A total of 172 subjects were enrolled in the study among them 120 were males and 52 females. Among the study subjects 21 individuals belong to age group of 15- 35 years, 108 individuals are under age group of 36- 55 years, 43 individuals were more than 55 years old.

 Educational status among the study population was, 19 individuals were illiterate, 23 subjects had completed primary schooling, 27 had intermediate, 51 had secondary, and 52 subjects had university or above level of education.

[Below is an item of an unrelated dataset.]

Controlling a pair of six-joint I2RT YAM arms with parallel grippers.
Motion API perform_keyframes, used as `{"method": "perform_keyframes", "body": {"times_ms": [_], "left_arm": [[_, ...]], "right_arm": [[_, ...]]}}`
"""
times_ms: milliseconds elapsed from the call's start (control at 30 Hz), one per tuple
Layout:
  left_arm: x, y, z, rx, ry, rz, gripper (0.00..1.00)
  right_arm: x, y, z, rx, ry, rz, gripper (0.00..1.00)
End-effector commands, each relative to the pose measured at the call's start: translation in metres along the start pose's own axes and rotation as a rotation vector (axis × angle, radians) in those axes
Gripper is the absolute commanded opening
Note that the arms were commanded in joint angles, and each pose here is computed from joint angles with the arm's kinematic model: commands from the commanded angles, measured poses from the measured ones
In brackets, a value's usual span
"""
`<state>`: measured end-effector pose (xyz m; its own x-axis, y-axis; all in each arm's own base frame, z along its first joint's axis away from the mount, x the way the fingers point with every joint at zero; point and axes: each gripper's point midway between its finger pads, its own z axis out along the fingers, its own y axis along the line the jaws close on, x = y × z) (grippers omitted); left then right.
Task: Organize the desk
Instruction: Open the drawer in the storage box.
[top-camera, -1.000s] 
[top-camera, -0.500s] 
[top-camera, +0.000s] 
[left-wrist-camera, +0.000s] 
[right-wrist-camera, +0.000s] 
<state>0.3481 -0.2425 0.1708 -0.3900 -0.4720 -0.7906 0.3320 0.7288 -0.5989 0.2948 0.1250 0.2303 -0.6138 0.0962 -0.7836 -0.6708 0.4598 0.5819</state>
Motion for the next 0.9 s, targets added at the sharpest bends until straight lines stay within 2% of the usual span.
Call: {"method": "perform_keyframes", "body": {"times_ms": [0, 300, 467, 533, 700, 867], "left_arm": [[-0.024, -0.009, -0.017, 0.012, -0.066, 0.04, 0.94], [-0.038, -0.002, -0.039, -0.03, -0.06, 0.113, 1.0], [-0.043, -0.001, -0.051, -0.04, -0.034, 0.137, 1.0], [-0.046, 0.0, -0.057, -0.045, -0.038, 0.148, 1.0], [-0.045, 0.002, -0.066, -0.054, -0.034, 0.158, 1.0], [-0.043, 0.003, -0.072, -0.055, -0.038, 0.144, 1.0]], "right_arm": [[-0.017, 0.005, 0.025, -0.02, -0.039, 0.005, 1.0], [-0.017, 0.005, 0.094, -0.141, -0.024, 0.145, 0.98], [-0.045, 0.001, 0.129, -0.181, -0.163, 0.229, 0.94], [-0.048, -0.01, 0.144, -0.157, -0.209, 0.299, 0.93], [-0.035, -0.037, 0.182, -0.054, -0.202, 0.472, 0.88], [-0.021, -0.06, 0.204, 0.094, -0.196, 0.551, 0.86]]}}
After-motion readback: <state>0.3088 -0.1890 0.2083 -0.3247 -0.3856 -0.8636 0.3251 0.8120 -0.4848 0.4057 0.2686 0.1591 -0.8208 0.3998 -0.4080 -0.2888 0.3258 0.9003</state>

 The study subjects rated the condition of their mouth and teeth as, 36 rated good, 96 rated average, 28 rated bad and 12 rated don’t know.  Figure 1 represents Responses of the study subjects on awareness of oral health. Table 1 depicts Association between awareness of diabetic patient of their risk for oral disease as complication associated with diabetes and gender. Association between awareness of diabetic patient of their risk for oral disease as complication associated with diabetes and self-rated oral health is depicted in table 2.

 

Figure 1. Responses of the Study Subjects on Awareness of Oral Health

 

Table 1. Association between Awareness of Diabetic Patient of Their Risk for Oral Disease as Complication Associated With Diabetes and Gender

 

Table 2. Association between Awareness of Diabetic Patient of Their Risk for Oral Disease as Complication Associated With Diabetes and Self-Rated Oral Health

 

DISCUSSION

Diabetes has a negative impact on the patient`s health due to its many complications. Diabetic patients develop complications due to lack of awareness of the disease. The study subjects rated the condition of their mouth and teeth as 55.8% rated average, this in agreement with the study conducted by Moore et al.7 The present study reveals only half of the study population was aware about diabetics are more prone to oral diseases. Diabetics have serious and irreversible effect on most of the oral tissues and most of the participants were not well aware. This result was in concurrence with study conducted by Fatin Awartani8, Kamran M9, and Allen EM.10

 In the present study it was found that only 67(38 %) were aware of the signs of gum diseases which was in accordance with studies conducted by Moore PA7, Moghadam FA11 and Awartani F.8 Only one third of the population was aware that diabetes are more susceptible for  periodontal diseases. This result was in accordance with the results of other studies conducted showing that knowledge of the relationship of diabetes with periodontal disease is lacking.5,8,10,12

 The present study reveals that less than one third of study population were aware that gum diseases make it harder to control blood sugar level in diabetics. This was in accordance in study conducted by Maha A Bhammam.13  

CONCLUSION

The level of awareness about dental health among study population was deficient. Limitation of the study was self-rated oral health assessment  was done of study participants  and no oral examination of study subjects was done and the participants were not given health education or training regarding oral health behavior’s  and practices and the impact of diabetes on oral health.

Regular dental visits provide opportunity for educating the patients, provision of professional care in prevention, diagnosis it initial stages and treatment of oral diseases. Further studies can be conducted to provide health education to diabetic patients to improve their awareness regarding the risk of for oral disease as complication associated with diabetes.